Surprise has been expressed in many quarters that Marilynne Robinson’s Lila didn’t make the final 6 and that Anne Tyler’s A Spool of Blue Thread was preferred to Anne Enright’s The Green Road. Here’s The Guardian’s article:

http://www.theguardian.com/books/booksblog/2015/sep/15/man-booker-prize-2015-shortlist-writers-analysis

7 thoughts on “Sunjeev Sahota: The Year of the Runaways .

  1. Gert it does sound like social commentary rather than fiction. I need to be drawn to the characters enough to care about what happens to them, even if they are not appealing.
    Sadly many young workers from overseas would have similar experiences in Australai.

    1. Well, presumably the Booker judges don’t agree with me about the quality of the writing, and I think a lot of readers will disagree too. It’s a bit of a bee in my bonnet, I must admit, what I see as mistaking emotional material for powerful writing. I’m reading the marvellous Andrew MIller’s “The Crossing” at the moment and he makes Sahota look very run-of-the-mill.

  2. Your commentary reminds me of previous discussions about the longlists and shortlists for the Independent Foreign Fiction Prize. I wonder if there is a tendency for ‘issues-related’ novels to fare particularly well in these lists, possibly at the expensive of other, more impressive books. Are you planning to read the other titles on the Booker shortlist?

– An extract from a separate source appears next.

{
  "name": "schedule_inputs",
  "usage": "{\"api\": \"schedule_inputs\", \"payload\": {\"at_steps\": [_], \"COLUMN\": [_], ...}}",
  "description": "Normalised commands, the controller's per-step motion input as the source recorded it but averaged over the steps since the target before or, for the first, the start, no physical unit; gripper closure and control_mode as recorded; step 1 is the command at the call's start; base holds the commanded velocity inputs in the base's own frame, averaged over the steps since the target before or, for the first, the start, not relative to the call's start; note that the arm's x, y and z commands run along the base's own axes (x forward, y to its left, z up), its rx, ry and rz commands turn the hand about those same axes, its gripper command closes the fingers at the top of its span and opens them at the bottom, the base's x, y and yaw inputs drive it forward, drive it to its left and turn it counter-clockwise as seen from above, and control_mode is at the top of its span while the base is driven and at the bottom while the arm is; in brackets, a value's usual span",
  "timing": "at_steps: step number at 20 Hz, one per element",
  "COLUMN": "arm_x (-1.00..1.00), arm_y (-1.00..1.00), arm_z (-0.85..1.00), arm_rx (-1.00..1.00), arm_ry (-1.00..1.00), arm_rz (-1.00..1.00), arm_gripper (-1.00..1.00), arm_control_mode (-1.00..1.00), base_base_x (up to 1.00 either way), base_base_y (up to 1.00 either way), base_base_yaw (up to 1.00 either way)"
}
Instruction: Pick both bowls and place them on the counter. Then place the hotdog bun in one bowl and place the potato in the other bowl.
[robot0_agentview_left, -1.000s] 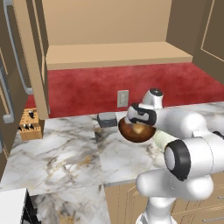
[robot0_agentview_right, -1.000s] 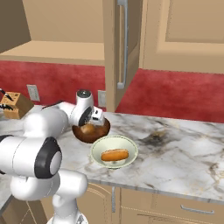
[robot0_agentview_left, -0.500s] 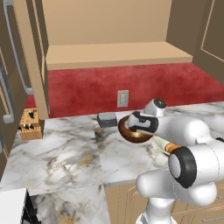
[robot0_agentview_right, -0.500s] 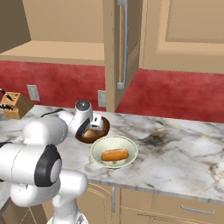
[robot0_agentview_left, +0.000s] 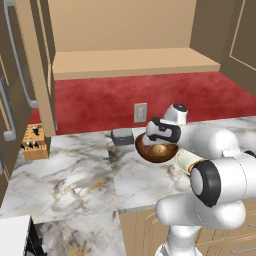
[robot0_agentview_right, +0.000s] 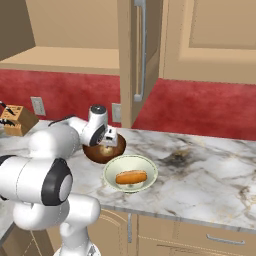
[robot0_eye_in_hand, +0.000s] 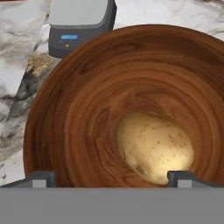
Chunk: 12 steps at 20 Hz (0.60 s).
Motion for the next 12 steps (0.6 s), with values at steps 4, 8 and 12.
{"api": "schedule_inputs", "payload": {"at_steps": [4, 8, 12], "arm_x": [-0.2, -0.36, -0.42], "arm_y": [0.01, 0.0, 0.0], "arm_z": [0.38, 0.29, 0.38], "arm_rx": [0.0, 0.0, -0.07], "arm_ry": [-0.02, -0.01, 0.0], "arm_rz": [0.05, 0.0, 0.0], "arm_gripper": [-1.0, -1.0, -1.0], "arm_control_mode": [-1.0, -1.0, -1.0], "base_base_x": [0.0, 0.0, 0.0], "base_base_y": [0.0, 0.0, 0.0], "base_base_yaw": [0.0, 0.0, 0.0]}}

  3. I think you captured the idea that the journalist reports the issues but a novelist tells us a story and we become intimately involved with the characters.
    Leslie

    1. Yes, that’s part of it. But there’s also that mysterious thing that happens when the the characters, the images, the writing, all seem to work together like music, and the whole thing is somehow complete.

      1. I find when I get into a book, I actually get into it. I get mental images. I once saw a movie which I had never seen before but I had this strange feeling of deja vue. I knew what was going to happen next. I realized I had read the book many years earlier but it had been long since forgotten. It was a strange experience.